[Data extracted from a collection]
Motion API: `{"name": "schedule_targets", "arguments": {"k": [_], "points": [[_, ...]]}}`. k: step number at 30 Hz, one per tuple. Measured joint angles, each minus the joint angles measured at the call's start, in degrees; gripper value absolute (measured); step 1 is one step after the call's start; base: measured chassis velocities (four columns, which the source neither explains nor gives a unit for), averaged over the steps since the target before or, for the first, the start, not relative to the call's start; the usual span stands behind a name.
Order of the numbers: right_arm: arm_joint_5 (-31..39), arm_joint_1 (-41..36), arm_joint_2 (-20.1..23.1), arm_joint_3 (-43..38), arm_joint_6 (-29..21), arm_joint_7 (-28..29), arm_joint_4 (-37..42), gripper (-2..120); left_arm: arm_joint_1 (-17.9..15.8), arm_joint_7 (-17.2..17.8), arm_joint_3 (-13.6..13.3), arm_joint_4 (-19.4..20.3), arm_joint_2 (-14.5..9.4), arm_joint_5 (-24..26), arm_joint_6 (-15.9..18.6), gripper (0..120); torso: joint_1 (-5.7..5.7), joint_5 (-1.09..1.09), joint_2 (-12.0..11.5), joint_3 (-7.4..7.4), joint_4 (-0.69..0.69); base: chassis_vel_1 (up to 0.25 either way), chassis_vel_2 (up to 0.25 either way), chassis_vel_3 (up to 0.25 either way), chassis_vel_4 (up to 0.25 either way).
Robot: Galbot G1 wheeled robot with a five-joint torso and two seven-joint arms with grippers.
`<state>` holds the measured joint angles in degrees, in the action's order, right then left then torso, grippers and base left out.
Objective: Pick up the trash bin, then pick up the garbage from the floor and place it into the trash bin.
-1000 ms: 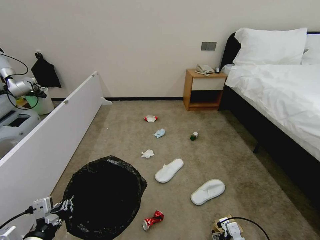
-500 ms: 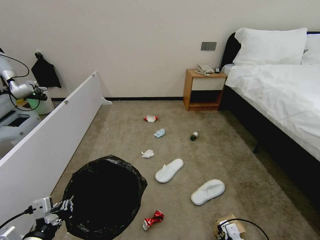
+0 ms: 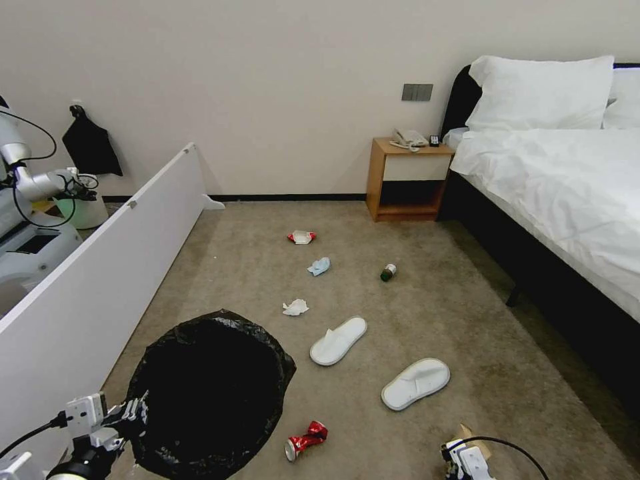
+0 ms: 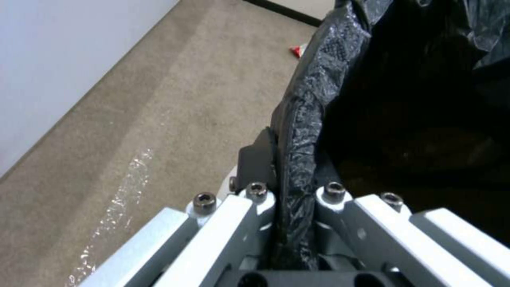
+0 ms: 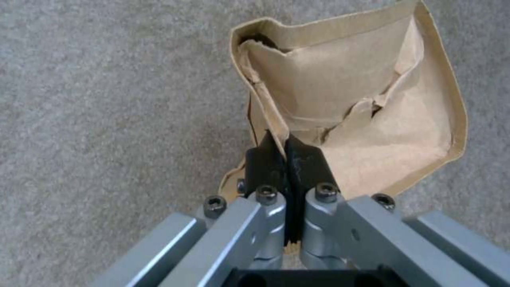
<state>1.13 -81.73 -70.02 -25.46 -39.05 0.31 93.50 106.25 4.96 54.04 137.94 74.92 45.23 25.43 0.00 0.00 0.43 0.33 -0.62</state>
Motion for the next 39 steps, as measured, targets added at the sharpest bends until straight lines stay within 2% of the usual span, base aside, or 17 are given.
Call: {"name": "schedule_targets", "arguments": {"k": [10,12,13,16,20,22,23,25,26,28,29,31,32,34,36,37,39], "points": [[1.16,-2.11,0.49,-2.12,0.94,0.73,6.77,0,-0.08,-0.01,-0.56,-0.06,-0.5,0.03,0.04,3,0.0,0.0,0.0,0.0,0.0,0.0,0.0,0.0,0.0],[4.65,-2.8,0.93,-3.71,5.47,0.86,10.16,0,0.03,-0.09,-0.69,-0.08,-0.65,0.06,0.07,3,0.0,0.0,0.0,0.0,0.0,0.0,0.0,0.0,0.0],[4.65,-2.8,0.93,-3.71,5.47,0.86,10.16,0,0.03,-0.09,-0.69,-0.08,-0.65,0.06,0.07,3,0.0,0.0,0.0,0.0,0.0,0.0,0.0,0.0,0.0],[9.76,-3.59,1.92,-5.41,13.93,0.48,13.95,0,0.3,-0.12,-1.16,0.15,-1.04,0.22,0.22,3,0.0,0.0,0.0,0.0,0.0,0.0,0.0,0.0,0.0],[13.01,-4.04,2.97,-5.98,17.41,-0.22,16.95,0,0.09,0.13,-1.64,0.47,-1.57,0.62,0.73,3,0.0,0.01,0.0,0.0,0.0,0.0,0.0,0.0,0.0],[19.15,-4.68,5.97,-6.46,19.89,-1.32,24.12,0,-0.78,0.87,-2.06,0.63,-3.17,1.97,1.62,3,0.0,0.0,0.0,0.0,0.0,0.0,0.0,0.0,0.0],[19.15,-4.68,5.97,-6.46,19.89,-1.32,24.12,0,-0.78,0.87,-2.06,0.63,-3.17,1.97,1.62,3,0.0,0.0,0.0,0.0,0.0,0.0,0.0,0.0,0.0],[24.3,-4.8,10.27,-6.67,20.73,-1.95,30.98,0,-1.55,1.43,-2.2,0.63,-4.68,3.16,2.27,3,0.0,-0.01,0.0,0.0,0.0,0.0,0.0,0.0,0.0],[24.3,-4.8,10.27,-6.67,20.73,-1.95,30.98,0,-1.55,1.43,-2.2,0.63,-4.68,3.16,2.27,3,0.0,-0.01,0.0,0.0,0.0,0.0,0.0,0.0,0.0],[28.76,-4.17,14.79,-6.92,21.77,-3.62,36.2,0,-2.02,1.89,-2.28,0.51,-5.39,4.03,2.82,3,0.0,-0.01,0.0,0.0,-0.01,0.0,0.0,0.0,0.0],[28.76,-4.17,14.79,-6.92,21.77,-3.62,36.2,0,-2.02,1.89,-2.28,0.51,-5.39,4.03,2.82,3,0.0,-0.01,0.0,0.0,-0.01,0.0,0.0,0.0,0.0],[32.95,-2.66,20.43,-7.08,25.12,-7.8,39.75,0,-2.13,2.36,-2.31,0.03,-5.65,4.48,3.29,3,0.0,-0.01,0.01,0.0,0.01,0.0,0.0,0.0,0.0],[32.95,-2.66,20.43,-7.08,25.12,-7.8,39.75,0,-2.13,2.36,-2.31,0.03,-5.65,4.48,3.29,3,0.0,-0.01,0.01,0.0,0.01,0.0,0.0,0.0,0.0],[35.21,-1.77,23.54,-7.08,27.12,-9.97,40.64,0,-2.1,2.53,-2.3,-0.1,-5.66,4.54,3.58,3,0.0,-0.01,0.0,0.0,0.01,0.0,0.0,0.0,0.0],[43.31,2.02,31.84,-5.82,34.53,-14.58,41.1,0,-2.23,3.24,-2.14,-0.17,-5.29,4.94,4.28,3,0.0,-0.01,0.0,0.0,0.01,0.0,0.0,0.0,0.0],[43.31,2.02,31.84,-5.82,34.53,-14.58,41.1,0,-2.23,3.24,-2.14,-0.17,-5.29,4.94,4.28,3,0.0,-0.01,0.0,0.0,0.01,0.0,0.0,0.0,0.0],[47.38,6.55,35.12,-4.32,37.58,-16.66,41.13,0,-2.78,3.86,-2.02,-0.38,-4.75,4.97,4.64,3,0.0,0.01,0.0,0.01,0.0,0.0,0.0,0.0,0.0]]}}
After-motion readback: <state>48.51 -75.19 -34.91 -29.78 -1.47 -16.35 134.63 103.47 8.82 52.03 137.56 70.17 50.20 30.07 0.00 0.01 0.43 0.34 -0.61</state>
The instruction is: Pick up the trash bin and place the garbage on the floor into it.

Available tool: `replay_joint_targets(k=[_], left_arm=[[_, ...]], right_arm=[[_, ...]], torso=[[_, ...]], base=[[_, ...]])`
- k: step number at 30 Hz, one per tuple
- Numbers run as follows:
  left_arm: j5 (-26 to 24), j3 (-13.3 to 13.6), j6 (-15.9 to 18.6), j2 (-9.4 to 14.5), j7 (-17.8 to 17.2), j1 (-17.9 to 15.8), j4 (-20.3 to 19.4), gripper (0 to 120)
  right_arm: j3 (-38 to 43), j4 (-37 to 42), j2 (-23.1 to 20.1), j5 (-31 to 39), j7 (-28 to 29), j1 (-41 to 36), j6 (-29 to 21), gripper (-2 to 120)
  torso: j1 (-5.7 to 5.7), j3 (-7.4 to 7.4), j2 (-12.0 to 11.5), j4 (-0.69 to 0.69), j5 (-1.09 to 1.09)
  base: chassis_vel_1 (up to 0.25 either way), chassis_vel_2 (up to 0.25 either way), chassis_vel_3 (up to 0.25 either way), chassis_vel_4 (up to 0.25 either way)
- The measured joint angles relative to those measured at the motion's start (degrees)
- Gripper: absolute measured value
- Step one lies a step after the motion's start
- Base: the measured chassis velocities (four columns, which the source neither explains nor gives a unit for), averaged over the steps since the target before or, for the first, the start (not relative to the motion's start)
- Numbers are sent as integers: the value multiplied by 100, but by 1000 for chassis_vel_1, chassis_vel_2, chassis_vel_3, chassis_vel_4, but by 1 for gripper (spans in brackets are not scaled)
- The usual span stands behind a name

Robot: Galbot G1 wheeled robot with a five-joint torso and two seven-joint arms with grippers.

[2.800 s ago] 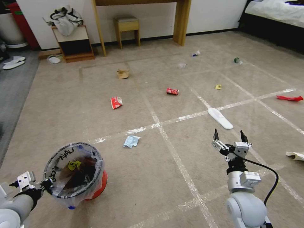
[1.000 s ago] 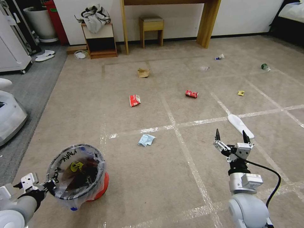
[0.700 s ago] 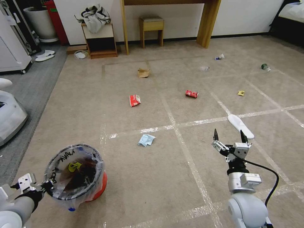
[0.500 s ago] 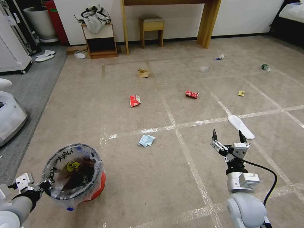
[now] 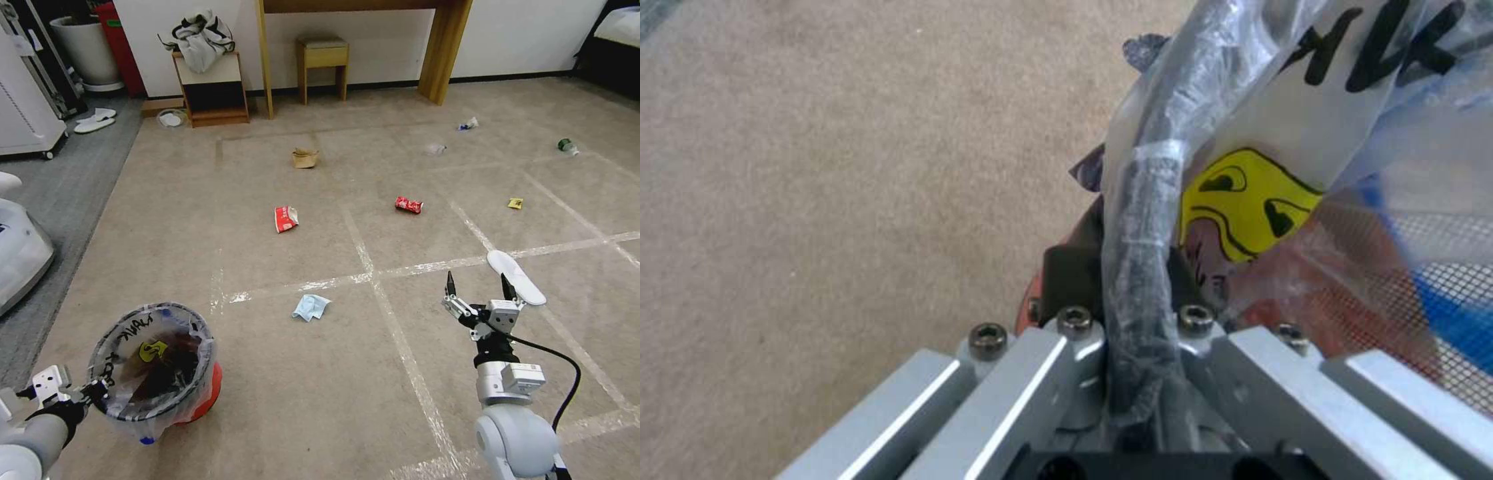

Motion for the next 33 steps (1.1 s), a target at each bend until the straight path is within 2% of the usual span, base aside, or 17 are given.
replay_joint_targets(k=[33], left_arm=[[117,24,-2,17,10,-47,79,0]], right_arm=[[-10,-144,-32,6,25,89,-11,100]], torso=[[0,1,0,0,0]], base=[[-129,127,129,-125]])
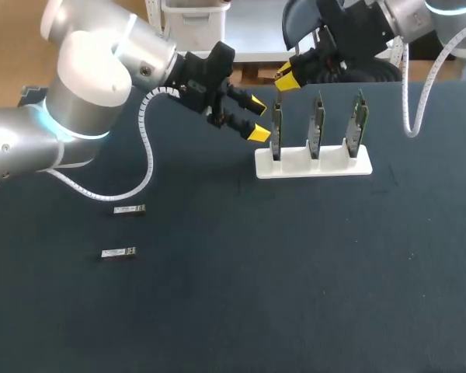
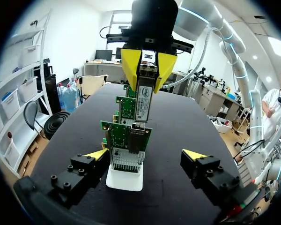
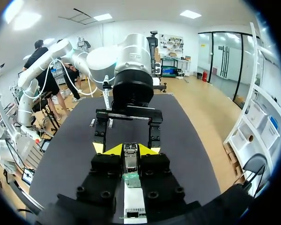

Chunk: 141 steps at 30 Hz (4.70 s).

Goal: Pick up the optical module with the left hand, and insert it into the network port with the right hand.

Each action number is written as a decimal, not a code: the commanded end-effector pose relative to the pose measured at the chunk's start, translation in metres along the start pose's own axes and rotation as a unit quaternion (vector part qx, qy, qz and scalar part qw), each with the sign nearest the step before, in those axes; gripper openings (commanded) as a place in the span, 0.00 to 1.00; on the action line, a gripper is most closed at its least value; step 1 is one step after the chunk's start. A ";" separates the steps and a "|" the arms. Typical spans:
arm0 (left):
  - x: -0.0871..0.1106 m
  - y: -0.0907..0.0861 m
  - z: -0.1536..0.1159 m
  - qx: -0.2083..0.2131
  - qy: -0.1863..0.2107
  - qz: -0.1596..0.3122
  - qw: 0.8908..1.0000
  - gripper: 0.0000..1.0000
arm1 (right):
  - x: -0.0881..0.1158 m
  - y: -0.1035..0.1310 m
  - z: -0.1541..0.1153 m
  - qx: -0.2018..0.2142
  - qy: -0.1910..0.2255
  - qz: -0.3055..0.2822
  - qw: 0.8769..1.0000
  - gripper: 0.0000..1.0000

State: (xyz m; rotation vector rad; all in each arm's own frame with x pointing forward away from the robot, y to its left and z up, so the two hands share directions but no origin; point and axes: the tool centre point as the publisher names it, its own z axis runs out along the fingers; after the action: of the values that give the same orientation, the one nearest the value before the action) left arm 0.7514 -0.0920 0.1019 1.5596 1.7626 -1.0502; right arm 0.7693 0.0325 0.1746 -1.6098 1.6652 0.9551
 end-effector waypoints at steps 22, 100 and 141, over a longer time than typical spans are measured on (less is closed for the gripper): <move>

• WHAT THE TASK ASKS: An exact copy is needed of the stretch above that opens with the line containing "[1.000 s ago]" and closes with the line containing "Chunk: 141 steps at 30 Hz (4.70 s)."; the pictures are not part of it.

• SOLUTION TO THIS PROBLEM:
[1.000 s ago] 
[0.700 s ago] 
[0.500 s ago] 
[now] 

Motion for the next 33 steps (1.1 s), a target at each bend until the straight path is within 2% of the usual span, base aside, or 17 are given.
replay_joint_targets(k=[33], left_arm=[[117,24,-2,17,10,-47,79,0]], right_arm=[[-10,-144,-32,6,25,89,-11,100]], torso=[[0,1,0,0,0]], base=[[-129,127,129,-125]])

Chunk: 141 steps at 30 Hz (4.70 s).

The output has been given in full.